毎日船酔いに悩まされながら、著者の齊藤さんは船の生活が予想ほどひどくないことに気づきました。マグロ漁師の世界観を知ればしるほど、自分が会社生活で培った常識が間違っていることを思いしらされます。
本書は、タイトルに負けない、深い気づきにあふれた一書です。
ある日、船長が次のように説教します。
「ええか、齊藤。
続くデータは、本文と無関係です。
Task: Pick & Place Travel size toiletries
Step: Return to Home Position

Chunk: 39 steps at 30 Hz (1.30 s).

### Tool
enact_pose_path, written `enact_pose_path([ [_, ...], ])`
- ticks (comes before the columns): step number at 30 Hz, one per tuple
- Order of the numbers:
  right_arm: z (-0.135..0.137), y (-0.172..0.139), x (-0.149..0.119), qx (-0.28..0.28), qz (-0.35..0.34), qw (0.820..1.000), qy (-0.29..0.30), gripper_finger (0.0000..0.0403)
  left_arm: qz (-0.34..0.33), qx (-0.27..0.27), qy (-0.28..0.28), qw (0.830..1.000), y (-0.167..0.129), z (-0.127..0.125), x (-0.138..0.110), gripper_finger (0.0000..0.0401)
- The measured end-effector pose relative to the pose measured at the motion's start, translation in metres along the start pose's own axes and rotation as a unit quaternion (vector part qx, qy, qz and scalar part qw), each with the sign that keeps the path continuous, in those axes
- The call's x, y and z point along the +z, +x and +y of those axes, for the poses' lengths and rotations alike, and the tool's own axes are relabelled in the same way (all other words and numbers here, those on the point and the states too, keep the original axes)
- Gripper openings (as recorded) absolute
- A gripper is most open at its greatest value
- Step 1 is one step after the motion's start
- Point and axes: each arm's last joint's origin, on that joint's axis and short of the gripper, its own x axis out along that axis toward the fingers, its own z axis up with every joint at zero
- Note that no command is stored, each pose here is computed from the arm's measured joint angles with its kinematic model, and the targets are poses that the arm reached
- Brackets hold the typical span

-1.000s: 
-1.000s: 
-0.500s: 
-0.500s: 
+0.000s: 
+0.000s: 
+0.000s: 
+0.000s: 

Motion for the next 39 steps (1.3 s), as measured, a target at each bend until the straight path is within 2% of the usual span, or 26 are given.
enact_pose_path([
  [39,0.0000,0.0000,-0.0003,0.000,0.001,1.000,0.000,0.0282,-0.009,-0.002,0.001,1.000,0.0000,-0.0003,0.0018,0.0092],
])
おいどーらがマグロを捕りに行くとき、一番大事なこと
を知っちょるか?
それは『決める』ことど。おいどーらも、どこにマグロがいるかなんて
わからん。情報を集めて、『ここで漁をしよう』と、えいやで決めちょ
る。当たり前じゃが、そこにマグロがいるなんて保証はねーんど」
続けて船長は、決めないで海の上をウロウロしても「必ず捕れる」保証なんかない。それなら、早く決めて漁をした方がいい。ダメだったら次の漁場へ移ればいいのだから。
経営の意志決定スピードの重要さを示す、含蓄の深い説教です。
『菜の花の沖』で描かれた北前船の世界では、古株の乗組員が新人を虐待しており、作者の司馬遼太郎氏は、イジメが日本人の悪しき風習であると断じていました。
司馬氏の指摘はこのマグロ船の漁師たちに当てはまらなかったようです。
「すぐにカッとなり怒鳴る」という齊藤さんの先入観とも異なり、仲間どうしの良い面を口に出して褒め、叱るふりをして後輩も褒め、本物の漁師たちは人間関係に気を使っていました。
また、マグロが捕れる日も捕れない日も淡々とやるべきことを続け、結果に一喜一憂しないストレス耐性を持っていました。
この著者だったから、このマグロ船だったから引き出せた教訓は見事です。
実例で教わる教訓は、ストンと腑に落ちてくるに違いありません。